In the material below, please retype the lines from the very first through the one with "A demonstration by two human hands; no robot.", exactly and without pictures.
------ Data provided
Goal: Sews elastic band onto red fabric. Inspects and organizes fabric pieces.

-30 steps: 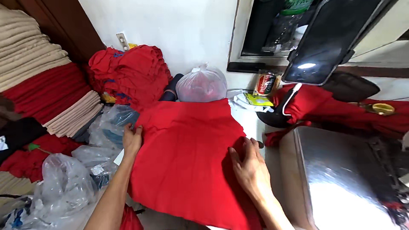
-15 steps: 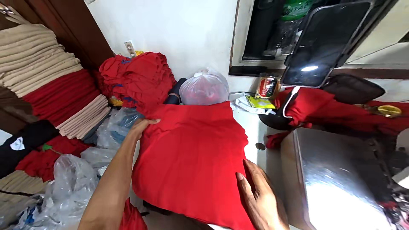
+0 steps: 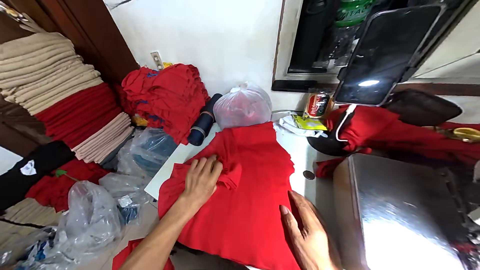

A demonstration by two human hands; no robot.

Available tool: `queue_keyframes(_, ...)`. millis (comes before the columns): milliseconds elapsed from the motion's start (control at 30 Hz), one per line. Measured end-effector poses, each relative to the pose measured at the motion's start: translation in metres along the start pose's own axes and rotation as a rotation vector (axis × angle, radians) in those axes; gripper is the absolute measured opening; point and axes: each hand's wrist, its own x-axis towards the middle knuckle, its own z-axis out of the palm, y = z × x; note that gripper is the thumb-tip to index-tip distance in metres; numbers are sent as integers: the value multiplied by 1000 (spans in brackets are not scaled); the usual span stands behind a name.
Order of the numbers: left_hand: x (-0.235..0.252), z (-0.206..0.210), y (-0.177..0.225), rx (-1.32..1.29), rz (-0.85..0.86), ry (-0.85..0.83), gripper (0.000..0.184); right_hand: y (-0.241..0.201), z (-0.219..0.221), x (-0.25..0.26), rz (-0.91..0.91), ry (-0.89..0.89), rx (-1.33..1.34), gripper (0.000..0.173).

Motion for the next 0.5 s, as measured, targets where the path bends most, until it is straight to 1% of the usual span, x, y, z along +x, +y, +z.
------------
▶ _Exercise answer_:
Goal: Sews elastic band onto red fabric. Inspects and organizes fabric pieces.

-30 steps: 
-15 steps: 
+0 steps: 

A demonstration by two human hands; no robot.

No further output is expected.